Monitoring & Observability
What the platform sees about itself — metrics, dashboards, alerts. Where to look when something's wrong, and what gets paged in the middle of the night.
Why It Matters
A sovereign platform that can't see itself can't be trusted. The monitoring stack answers three questions every good operator asks at least weekly:
- Is the supply invariant still zero? (If not, nothing else matters.)
- Is the network hitting its SLOs — latency, error rate, transfer throughput?
- What's the shape of the next failure? — trends, saturation, early warnings before anything breaks.
This chapter covers how the stack produces that visibility, where to look for what, and what alerts exist so you know an incident has been recognized.
The Stack
Prometheus for metrics. Grafana for dashboards. Alertmanager for routing. cAdvisor for container stats. That's it — deliberately boring, industry-standard, auditable.
Illustrative of the reference multi-frame deployment; a single-registry install scrapes one registry, TEG, and event-store — the same metric families, fewer targets.
Continuous development
Dashboards and alert rules ship as a continuously evolving set — the dashboards and alert rules below are the current state, not a frozen surface. New panels, new rules, and protocol_* business metrics land regularly as the platform itself evolves. If something looks light, it's because the next refresh is queued.
Every service exposes /metrics in Prometheus format. Prometheus scrapes every 15 seconds, stores time series, and evaluates alert rules. Alertmanager routes firing alerts to email (and any other notifier you wire up). Grafana reads from Prometheus for dashboards and from the registry's own APIs for app-level views.
What's Measured
Three layers, with honest scope of what's wired today.
Infrastructure
cadvisor— container CPU, memory, network I/O per service.node-exporter— host-level CPU, memory, disk, network.postgres-exporter— every Postgres instance scraped (the registry DB, TEG DB, and event-store DB; more in a multi-frame deployment). Connection counts, query latency, replication lag, cache hit ratio (thepg_*family).
Not currently wired: Redis exporter, Redpanda/Kafka exporter — both are in development. Redis health is observed today via container-level cAdvisor stats and via the alerts that fire when Redis-backed features fail (e.g. leader-election fallout in ServiceDown correlations); Kafka/Redpanda similarly.
Application (per service /metrics)
- HTTP middleware (every service) —
http_requests_total,http_request_duration_seconds,http_request_size_bytes,http_response_size_bytes. Standard Prometheus FastAPI middleware. Used by theHighErrorRateandHighLatencyP95alerts. - Registry IRONHAND —
ironhand_enrolled_agents,ironhand_revoked_agents,ironhand_spire_agent_entries,ironhand_orphan_entries,ironhand_missing_entries. mTLS enrollment health. - EventStore —
eventstore_events_total,eventstore_events_by_type,eventstore_unique_agents,eventstore_ledger_age_seconds,eventstore_ledger_freshness_seconds,eventstore_events_ingested_total,eventstore_kafka_consumer_batches_total,eventstore_kafka_batch_size,eventstore_info. Drives theSupplyLedgerStaleandEventStoreStaleLedgeralerts. - OPA shadow-mode (gated by
OPA_ENABLED, off by default) —opa_decisions_total,opa_decision_latency_seconds. See chapter 08.
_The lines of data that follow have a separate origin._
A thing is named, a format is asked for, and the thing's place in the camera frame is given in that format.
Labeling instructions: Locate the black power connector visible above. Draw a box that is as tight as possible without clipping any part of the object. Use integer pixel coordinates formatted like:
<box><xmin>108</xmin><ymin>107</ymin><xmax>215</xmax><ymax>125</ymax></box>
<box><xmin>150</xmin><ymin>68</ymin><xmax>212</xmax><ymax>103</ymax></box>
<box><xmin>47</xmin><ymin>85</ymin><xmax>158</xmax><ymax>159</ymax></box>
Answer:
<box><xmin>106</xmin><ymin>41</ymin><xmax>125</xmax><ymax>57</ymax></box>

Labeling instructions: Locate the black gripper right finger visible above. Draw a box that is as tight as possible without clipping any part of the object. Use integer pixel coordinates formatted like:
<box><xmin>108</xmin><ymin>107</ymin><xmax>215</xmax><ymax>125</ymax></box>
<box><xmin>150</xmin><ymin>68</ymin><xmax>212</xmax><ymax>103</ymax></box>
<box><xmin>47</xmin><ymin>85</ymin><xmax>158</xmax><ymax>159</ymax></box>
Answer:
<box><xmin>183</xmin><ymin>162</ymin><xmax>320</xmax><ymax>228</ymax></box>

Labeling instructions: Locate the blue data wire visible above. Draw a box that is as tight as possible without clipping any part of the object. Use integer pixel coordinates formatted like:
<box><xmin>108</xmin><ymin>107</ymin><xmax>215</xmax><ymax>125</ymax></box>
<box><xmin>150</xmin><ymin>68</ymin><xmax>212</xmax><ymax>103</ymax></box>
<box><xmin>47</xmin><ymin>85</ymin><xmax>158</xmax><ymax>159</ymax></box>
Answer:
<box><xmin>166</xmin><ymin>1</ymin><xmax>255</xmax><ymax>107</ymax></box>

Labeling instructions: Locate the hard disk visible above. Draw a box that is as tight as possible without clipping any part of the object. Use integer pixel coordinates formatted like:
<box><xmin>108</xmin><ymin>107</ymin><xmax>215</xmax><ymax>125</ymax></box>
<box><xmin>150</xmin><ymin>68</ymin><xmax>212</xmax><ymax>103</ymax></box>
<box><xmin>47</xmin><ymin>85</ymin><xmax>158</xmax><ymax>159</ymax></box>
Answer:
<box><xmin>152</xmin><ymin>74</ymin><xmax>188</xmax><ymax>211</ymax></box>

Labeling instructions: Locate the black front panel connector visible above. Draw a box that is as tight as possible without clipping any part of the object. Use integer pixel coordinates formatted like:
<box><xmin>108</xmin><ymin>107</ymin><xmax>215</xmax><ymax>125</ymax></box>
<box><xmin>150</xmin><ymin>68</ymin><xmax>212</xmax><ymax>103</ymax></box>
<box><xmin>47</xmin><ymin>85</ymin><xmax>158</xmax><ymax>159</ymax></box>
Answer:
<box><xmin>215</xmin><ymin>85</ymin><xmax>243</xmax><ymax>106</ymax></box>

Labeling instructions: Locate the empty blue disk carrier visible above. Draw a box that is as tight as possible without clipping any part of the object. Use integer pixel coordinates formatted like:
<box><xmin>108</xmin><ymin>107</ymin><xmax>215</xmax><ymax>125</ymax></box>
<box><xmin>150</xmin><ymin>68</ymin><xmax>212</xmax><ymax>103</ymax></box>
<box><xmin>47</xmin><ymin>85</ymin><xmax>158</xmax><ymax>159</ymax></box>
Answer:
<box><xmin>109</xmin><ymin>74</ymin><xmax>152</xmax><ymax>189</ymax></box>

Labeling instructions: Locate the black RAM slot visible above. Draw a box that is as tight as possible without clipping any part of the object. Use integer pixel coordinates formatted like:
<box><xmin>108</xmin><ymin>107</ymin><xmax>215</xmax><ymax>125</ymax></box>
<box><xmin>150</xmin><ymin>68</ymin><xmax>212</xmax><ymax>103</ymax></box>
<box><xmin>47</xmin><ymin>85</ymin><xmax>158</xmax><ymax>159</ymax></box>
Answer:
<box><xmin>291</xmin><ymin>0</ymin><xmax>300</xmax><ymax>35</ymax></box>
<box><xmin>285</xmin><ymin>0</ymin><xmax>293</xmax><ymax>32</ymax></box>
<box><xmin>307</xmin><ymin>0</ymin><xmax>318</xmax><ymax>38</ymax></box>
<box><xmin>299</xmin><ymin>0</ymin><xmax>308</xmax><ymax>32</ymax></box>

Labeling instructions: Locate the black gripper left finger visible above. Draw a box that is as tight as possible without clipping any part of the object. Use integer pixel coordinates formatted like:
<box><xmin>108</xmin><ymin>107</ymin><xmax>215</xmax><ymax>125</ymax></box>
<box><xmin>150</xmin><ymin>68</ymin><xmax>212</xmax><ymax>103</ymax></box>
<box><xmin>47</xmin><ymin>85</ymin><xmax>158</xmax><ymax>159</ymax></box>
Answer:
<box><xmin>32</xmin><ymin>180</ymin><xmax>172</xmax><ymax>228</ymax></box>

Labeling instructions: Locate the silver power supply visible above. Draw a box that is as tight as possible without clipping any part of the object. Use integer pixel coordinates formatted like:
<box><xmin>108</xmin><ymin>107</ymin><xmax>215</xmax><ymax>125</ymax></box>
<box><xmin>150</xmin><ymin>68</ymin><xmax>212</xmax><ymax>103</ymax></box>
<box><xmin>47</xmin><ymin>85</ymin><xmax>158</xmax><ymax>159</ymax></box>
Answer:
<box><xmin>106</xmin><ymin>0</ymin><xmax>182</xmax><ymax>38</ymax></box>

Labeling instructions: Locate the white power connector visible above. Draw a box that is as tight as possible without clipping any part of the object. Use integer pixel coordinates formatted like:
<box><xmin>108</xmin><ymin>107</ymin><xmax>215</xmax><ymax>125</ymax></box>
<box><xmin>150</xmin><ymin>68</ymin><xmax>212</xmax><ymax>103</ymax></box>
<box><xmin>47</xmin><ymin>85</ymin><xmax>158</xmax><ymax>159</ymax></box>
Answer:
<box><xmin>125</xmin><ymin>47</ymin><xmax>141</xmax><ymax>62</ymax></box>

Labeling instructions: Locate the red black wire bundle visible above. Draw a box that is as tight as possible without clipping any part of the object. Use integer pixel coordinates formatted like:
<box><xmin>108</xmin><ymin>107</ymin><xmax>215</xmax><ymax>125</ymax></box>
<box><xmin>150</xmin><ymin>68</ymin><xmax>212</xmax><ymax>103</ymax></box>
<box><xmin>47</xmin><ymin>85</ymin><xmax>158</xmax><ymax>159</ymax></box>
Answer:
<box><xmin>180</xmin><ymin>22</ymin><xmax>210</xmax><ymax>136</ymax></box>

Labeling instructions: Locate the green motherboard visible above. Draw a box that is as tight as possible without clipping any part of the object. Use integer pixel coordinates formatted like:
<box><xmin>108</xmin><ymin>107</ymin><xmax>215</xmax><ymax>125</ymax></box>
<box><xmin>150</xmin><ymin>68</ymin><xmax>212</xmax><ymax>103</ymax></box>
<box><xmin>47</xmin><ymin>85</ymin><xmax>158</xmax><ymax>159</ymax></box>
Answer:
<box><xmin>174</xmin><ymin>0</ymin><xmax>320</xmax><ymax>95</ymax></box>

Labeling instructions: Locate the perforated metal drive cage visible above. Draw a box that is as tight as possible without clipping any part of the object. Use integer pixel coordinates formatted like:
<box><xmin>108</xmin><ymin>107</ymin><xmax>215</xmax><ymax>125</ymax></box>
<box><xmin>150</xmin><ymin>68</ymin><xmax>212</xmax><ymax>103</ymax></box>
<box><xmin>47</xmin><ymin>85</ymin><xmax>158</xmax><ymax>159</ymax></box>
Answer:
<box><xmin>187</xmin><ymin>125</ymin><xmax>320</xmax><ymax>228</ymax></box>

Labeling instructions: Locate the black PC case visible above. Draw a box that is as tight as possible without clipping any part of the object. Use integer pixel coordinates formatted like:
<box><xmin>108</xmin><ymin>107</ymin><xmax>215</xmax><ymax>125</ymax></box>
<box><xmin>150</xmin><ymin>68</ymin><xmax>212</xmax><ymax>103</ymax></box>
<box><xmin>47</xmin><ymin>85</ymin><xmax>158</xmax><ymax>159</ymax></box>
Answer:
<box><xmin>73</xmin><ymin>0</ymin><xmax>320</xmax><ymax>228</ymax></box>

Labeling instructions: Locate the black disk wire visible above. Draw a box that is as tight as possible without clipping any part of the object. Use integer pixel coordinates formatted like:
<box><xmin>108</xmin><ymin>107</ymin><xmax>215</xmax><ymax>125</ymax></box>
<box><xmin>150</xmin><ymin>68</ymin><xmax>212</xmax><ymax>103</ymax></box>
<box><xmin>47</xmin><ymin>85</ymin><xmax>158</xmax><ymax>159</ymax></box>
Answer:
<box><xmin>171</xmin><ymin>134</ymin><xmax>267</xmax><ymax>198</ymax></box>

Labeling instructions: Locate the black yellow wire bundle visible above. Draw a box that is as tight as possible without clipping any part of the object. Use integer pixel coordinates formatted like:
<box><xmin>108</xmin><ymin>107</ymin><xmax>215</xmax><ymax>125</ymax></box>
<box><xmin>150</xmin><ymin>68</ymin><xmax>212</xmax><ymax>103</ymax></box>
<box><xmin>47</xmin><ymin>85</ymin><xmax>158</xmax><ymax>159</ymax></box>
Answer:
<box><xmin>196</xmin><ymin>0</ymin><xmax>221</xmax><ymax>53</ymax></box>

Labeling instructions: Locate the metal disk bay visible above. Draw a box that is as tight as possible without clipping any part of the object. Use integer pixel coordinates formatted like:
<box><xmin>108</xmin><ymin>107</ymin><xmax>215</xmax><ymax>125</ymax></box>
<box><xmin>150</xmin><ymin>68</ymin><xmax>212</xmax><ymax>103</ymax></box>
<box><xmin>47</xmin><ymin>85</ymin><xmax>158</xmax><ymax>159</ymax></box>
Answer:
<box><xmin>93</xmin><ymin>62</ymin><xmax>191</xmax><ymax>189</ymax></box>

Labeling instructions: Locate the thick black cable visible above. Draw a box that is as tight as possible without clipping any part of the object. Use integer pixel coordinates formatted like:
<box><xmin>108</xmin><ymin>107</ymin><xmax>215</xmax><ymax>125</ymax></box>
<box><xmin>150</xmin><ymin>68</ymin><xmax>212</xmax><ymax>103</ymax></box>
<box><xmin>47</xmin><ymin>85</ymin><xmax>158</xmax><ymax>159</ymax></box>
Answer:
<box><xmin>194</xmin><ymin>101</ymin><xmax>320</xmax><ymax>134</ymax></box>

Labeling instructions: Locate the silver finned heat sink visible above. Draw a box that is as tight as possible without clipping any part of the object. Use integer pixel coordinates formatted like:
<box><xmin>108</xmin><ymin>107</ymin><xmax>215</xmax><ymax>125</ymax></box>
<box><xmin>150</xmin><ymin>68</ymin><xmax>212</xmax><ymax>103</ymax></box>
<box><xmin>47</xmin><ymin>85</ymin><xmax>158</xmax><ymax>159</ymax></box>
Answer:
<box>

The TEG layer emits only HTTP middleware metrics today — no teg_transfers_total, no teg_fees_collected, no staking gauges. Business-level rates are derived from eventstore_events_by_type{event_type="TokensTransferred"} and similar event-store queries.
Business Invariants — In Development
The stack of business-level Prometheus metrics that would let you watch supply delta / federation drift / A2A token states / dispute phases / veToken turnout directly is not wired today. The data exists in the EventStore and the registry's own DB; it's just not yet exported as Prometheus gauges/counters. Today's surface for invariants:
- Supply audit delta —
GET /api/v1/projections/supply-audit(EventStore), oreventstore_ledger_freshness_secondsas a proxy (theSupplyLedgerStalealert uses this). - Federation peer health —
up{job="peer-registry"} == 0and theFederationPeerDownalert. - Dispute / governance state — query the registry's own DB or
/api/v1/governance/proposals?status=*endpoints.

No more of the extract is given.